• **Activity**
Find the line with "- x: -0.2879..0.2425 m" in the listing below. Write it out exactly, along with every later line up to the final one.

• **Available data**
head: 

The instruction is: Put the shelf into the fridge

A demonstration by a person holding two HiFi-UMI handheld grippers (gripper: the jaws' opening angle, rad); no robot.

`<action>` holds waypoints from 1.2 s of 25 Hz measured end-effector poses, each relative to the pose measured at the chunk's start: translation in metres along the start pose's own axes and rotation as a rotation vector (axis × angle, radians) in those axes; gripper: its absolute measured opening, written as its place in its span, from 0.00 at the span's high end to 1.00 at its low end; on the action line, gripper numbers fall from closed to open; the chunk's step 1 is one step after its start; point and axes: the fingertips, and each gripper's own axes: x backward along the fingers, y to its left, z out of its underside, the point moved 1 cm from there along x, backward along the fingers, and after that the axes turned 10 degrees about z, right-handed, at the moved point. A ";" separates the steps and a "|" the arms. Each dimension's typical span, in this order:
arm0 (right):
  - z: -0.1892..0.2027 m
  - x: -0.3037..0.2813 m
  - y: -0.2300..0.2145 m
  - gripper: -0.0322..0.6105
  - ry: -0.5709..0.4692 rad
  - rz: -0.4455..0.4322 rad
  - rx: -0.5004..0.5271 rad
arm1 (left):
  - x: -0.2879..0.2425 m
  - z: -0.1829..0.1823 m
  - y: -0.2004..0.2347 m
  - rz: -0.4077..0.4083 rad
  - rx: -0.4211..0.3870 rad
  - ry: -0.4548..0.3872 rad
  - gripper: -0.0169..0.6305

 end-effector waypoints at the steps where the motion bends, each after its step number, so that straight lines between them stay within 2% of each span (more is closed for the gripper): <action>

• **Result**
  - x: -0.2879..0.2425 m
  - z: -0.1829..0.1823 m
  - y: -0.2004..0.2347 m
  - rz: -0.4077..0.4083 rad
  - rx: -0.4211..0.3870 rad
  - ry: -0.4548..0.3872 rad
  - gripper: -0.0169..0.6305

 end-effector waypoints at the steps where the motion bends, each after its step number, so that straight lines between them stay within 2% of each span (more is closed for the gripper): <action>

With this, the output is complete.